Material for this task:
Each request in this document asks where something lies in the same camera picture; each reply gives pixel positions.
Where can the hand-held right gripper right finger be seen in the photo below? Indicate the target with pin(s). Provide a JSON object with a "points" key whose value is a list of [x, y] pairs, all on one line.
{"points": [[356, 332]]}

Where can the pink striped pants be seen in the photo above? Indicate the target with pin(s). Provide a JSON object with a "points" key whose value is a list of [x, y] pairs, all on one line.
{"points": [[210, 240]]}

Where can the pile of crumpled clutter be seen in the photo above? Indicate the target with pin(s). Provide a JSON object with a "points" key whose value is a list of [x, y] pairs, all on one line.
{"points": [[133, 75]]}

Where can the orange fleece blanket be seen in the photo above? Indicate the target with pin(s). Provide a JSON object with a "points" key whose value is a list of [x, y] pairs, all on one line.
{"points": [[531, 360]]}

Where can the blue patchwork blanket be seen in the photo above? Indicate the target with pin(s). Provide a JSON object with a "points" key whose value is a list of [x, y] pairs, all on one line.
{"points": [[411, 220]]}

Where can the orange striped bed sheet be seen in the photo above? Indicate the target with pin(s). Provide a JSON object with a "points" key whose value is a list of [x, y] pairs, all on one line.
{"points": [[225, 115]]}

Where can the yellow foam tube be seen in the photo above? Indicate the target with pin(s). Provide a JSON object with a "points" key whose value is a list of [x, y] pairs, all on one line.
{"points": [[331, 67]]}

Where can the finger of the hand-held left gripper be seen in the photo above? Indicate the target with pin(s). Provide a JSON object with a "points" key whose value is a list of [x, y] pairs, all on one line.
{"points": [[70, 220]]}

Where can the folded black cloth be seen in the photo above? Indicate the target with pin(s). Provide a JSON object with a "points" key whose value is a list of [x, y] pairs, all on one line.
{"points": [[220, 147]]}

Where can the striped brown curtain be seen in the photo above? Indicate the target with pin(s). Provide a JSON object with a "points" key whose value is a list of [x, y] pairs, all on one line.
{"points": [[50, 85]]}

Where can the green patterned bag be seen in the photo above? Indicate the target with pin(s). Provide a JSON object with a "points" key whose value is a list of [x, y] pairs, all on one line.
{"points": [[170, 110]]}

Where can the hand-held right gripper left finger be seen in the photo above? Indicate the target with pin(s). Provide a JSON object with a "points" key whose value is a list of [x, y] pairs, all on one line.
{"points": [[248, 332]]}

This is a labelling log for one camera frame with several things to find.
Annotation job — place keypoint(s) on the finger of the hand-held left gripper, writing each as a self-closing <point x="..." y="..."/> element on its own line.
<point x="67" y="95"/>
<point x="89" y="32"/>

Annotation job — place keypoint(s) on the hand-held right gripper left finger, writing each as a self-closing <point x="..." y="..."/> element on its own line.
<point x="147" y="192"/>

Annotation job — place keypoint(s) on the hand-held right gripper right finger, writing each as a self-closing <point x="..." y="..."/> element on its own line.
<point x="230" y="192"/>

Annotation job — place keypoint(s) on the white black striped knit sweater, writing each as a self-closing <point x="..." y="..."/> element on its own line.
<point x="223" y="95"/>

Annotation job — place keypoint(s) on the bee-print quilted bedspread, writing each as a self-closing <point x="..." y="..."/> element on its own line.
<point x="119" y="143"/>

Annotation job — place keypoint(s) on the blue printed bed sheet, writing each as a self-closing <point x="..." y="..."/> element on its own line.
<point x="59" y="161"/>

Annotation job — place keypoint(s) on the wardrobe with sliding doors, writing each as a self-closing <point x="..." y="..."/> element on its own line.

What is required: From the data, collect all lines where the string "camera" appears.

Answer for the task:
Each request in this document asks where something lies in the same camera picture; each reply gives pixel positions.
This is a labelling log for one camera frame with several things to find.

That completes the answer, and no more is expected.